Sixième constat : la frontière image fixe – image animée – vidéo s’estompe pour le spectateur. On voit se développer de plus en plus souvent un entrelacement entre photo et vidéos. Les photos semblent parfois en mouvement alors qu’il s’agit d’un mouvement de caméra (travelling) sur la photo en en dévoilant progressivement des parties. Ce qui est intéressant c’est qu’une sorte de langage intermédiaire entre celui de la photo et celui du cinéma est en train d’émerger. L’exemple des webdocumentaires confirme cette tendance, complétée par des textes. Mais tout cela se fait en s’appuyant toujours sur le récit, construit et ordonné de manière à faire passer le message. On voit donc émerger une style d’écriture qui permet en classe d’offrir une manière de plus en plus souple d’accès au contenu que l’enseignant propose ou encore qu’il fait produire par les élèves.
Septième constat : Fabriquer des vidéos c’est « écrire » c’est à dire exprimer avec l’aide d’un artefact des pensées, des idées, bref faire passer une intention. Les concours de vidéos scolaire, sur téléphone portable ou autres témoignent de la vitalité de cette écriture et surtout de son accessibilité. Lire, écrire ne se résume pas à l’alphabet et au texte, mais désormais il devient urgent de penser toutes les formes d’écriture. Il n’a été que peu question du son dans les expressions actuelles, mais avec les webradios et autres, on voit bien que le lire et l’écrire prennent une autre dimension que l’école ne pourra pas longtemps laisser de côté. Les enseignants qui incitent leurs élèves à utiliser leur smartphone en classe pour réaliser ces formes d’écriture sont déjà entrés dans cette pratique qui élargit le champ de la responsabilité éducative en matière d’expression.

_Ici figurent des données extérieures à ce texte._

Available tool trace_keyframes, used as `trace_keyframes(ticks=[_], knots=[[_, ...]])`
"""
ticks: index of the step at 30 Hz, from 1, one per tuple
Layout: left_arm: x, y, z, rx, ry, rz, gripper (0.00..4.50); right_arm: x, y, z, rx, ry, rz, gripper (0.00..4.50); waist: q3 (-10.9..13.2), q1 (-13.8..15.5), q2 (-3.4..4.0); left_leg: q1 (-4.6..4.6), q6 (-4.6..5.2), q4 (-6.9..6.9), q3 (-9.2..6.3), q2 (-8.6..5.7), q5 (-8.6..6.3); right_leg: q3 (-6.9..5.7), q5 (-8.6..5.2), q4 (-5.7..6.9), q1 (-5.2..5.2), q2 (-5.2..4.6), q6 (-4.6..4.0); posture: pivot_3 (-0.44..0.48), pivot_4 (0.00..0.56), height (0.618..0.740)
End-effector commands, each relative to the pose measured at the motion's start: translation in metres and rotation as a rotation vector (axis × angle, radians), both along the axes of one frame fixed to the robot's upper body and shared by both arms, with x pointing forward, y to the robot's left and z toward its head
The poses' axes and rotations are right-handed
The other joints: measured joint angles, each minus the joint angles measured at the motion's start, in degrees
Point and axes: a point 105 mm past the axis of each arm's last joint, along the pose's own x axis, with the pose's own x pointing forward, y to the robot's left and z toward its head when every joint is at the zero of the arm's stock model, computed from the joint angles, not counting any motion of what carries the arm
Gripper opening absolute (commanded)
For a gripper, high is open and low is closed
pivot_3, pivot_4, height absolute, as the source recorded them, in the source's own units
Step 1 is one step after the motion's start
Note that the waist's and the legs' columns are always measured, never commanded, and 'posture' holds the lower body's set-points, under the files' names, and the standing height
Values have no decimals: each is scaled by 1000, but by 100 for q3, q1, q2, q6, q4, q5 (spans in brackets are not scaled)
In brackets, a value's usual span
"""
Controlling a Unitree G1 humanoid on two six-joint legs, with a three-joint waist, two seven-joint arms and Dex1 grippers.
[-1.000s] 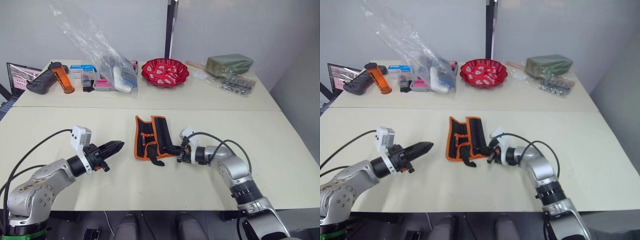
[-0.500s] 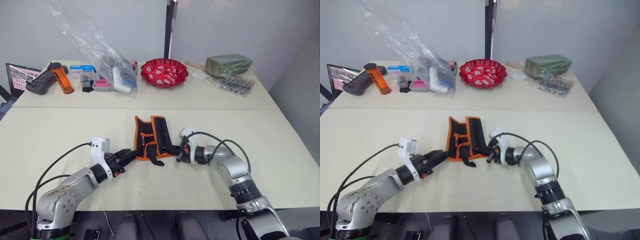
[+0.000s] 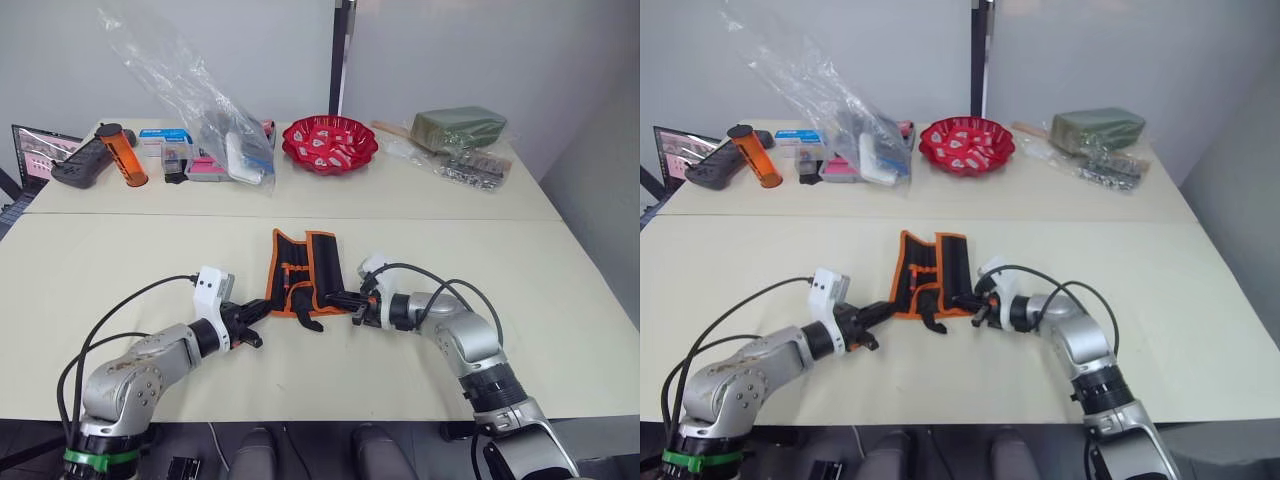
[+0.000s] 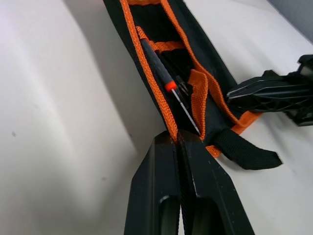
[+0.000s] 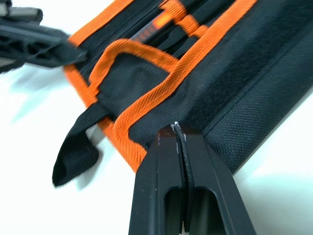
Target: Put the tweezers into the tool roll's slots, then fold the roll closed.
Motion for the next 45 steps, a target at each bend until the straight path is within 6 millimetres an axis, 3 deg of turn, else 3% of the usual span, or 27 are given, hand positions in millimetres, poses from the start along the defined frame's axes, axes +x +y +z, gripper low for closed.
trace_keyframes(ticks=[1, 9, 15, 22, 33, 37, 41, 45], knots=[[11, 6, 16, 63, -63, -71, 35, 1, -2, 13, -9, -62, 28, 0, 1, -1, 0, -6, 0, -1, 0, 0, 0, 0, 0, 0, -7, 0, 0, 0, 150, 740], [26, 11, 26, 185, -91, -211, 35, 10, -4, 32, 20, -105, 21, 0, 3, 5, 3, -70, 1, -6, -1, 0, 1, -1, 9, 8, -75, 2, 11, 0, 150, 740], [41, -7, 37, 212, -126, -299, 35, 13, 4, 23, 18, -84, -1, 0, 5, 72, 2, -81, 1, -3, -3, -2, 1, -4, 10, 6, -77, 1, 9, 0, 150, 740], [48, -17, 48, 224, -166, -339, 35, 16, 0, -6, -75, -30, -70, 0, 5, 103, 2, -78, 1, 1, -4, -3, 1, -3, 10, 9, -75, 1, 15, 0, 150, 740], [34, -70, 63, 193, -259, -511, 35, 11, -2, -22, -120, 28, -87, 0, 4, 138, 2, -69, 1, 15, -4, -3, 3, -3, 15, 10, -58, 1, 25, 0, 150, 740], [32, -87, 57, 199, -253, -550, 35, 11, -2, -23, -123, 30, -91, 0, 4, 134, 2, -67, 1, 15, -5, -3, 3, -3, 16, 10, -57, 1, 26, 0, 150, 740], [37, -90, 38, 304, -230, -563, 35, 13, -5, -16, -109, 18, -113, 0, 4, 132, 3, -40, 2, 11, -5, -4, 3, -3, 15, 7, -27, 1, 28, 0, 150, 740], [35, -99, 26, 288, -200, -591, 35, 15, -12, -9, -91, 10, -146, 0, 4, 154, 3, -35, 1, 13, -6, -5, 3, -3, 14, 4, -18, 1, 29, 0, 150, 740]])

En conclusion : l’évolution de la place de la photo et de la vidéo est très nette et prend depuis plusieurs années une importance de plus en plus grande. Le passage par le témoignage visuel fait partie de la culture contemporaine. Non seulement nous enregistrons mais aussi nous diffusons de plus en plus de vidéos. Pour ce qui est du montage, du travail de l’écriture filmique, on s’aperçoit que c’est moins fréquent du fait du temps et de la complexité de l’opération. Cependant l’engouement pour la vidéo et les logiciels de montage ne se dément pas d’autant plus qu’ils offrent tous les niveaux de difficulté et de performance. Le monde scolaire a longtemps été en difficulté face à l’image. La culture de l’écrit traditionnel est installée dans l’école depuis près de deux siècles. S’il ne s’agit pas de le supprimer, il s’agit désormais de le resituer dans un ensemble qui constitue une partie de l’éducation indispensable aux médias et à l’information. Il est temps que de nombreux enseignants réfléchissent à la nécessité de « monter en compétences » dans ce domaine.